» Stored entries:
'''
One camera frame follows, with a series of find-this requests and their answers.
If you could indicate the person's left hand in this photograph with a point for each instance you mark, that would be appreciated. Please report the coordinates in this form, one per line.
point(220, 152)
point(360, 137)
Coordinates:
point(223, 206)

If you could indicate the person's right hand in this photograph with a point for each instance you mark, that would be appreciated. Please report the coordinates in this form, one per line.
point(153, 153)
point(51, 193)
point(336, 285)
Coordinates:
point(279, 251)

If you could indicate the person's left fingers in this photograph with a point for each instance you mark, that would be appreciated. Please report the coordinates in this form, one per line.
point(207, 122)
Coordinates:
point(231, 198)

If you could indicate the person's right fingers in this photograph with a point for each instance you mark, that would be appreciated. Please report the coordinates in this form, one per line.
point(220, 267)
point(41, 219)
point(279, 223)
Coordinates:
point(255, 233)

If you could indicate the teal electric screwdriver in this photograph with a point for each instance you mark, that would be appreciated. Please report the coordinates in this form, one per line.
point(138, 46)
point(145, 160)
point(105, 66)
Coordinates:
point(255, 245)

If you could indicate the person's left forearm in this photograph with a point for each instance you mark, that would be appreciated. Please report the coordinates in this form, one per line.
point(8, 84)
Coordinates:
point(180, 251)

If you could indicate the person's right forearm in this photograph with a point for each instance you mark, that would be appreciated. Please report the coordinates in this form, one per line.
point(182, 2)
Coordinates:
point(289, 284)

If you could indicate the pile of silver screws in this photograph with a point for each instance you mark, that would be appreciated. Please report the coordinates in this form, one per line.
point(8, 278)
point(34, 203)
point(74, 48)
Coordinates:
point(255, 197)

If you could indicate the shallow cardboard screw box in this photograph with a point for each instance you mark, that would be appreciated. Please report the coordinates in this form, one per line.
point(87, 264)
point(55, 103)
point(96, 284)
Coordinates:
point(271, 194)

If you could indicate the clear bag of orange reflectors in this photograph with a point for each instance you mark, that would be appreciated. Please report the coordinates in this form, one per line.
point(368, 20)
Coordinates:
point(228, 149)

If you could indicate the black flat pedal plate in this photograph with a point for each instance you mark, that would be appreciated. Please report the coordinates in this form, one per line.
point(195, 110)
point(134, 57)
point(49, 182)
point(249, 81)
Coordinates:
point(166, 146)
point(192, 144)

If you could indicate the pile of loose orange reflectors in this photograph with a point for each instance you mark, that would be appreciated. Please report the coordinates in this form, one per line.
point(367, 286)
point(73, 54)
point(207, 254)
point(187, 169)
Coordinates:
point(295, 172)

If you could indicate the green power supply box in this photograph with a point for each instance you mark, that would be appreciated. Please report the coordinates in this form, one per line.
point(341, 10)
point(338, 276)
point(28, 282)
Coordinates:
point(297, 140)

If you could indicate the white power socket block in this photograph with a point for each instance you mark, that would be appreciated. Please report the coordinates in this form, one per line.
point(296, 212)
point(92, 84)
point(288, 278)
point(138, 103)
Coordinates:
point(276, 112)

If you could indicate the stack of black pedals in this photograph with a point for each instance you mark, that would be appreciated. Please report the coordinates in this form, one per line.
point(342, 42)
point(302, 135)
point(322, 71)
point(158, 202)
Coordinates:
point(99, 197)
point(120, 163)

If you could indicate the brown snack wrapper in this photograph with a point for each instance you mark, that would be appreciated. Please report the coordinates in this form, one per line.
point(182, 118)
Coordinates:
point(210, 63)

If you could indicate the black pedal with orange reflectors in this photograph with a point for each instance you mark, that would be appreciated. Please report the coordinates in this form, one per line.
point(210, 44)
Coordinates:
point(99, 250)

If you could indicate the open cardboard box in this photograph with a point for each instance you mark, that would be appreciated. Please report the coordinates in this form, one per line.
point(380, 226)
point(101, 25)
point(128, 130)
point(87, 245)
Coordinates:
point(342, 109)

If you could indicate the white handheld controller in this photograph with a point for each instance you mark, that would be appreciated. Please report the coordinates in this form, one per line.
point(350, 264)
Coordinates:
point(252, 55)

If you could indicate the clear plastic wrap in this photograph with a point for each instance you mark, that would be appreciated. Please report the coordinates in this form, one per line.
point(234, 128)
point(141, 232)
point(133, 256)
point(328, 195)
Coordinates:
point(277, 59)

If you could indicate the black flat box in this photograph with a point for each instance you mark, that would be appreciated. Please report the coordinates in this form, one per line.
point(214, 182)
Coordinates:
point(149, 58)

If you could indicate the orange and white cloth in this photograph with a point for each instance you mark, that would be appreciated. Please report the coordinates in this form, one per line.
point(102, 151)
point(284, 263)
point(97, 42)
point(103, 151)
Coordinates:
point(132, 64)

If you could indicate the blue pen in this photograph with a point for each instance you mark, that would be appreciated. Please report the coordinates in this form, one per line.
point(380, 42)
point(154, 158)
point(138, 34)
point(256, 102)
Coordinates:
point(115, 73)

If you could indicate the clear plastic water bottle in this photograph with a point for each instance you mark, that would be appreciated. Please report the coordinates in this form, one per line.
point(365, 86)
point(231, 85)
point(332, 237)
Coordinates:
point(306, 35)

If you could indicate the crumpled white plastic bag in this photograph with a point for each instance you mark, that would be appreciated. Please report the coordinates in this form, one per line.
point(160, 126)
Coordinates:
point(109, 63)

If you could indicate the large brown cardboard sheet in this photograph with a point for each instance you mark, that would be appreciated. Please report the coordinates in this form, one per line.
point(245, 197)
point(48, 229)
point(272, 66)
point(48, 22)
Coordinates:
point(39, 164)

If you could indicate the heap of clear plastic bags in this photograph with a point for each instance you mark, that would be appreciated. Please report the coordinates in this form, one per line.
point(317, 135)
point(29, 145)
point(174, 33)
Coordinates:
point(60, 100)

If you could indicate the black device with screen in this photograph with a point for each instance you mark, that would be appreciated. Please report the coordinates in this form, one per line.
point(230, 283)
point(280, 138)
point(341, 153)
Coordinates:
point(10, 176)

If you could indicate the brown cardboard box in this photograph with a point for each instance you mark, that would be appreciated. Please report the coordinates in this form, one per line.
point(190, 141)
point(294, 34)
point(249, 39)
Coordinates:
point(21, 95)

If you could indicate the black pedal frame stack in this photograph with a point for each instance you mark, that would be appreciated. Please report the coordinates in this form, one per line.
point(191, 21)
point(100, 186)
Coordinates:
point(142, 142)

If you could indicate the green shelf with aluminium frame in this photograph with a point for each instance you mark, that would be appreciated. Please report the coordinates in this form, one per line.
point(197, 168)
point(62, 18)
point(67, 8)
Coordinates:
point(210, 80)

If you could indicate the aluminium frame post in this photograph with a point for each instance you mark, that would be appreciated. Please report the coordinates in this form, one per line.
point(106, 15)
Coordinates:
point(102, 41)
'''
» Required work: Count how many lines in the records above hold the word "brown", and answer with that number alone.

» Task response: 3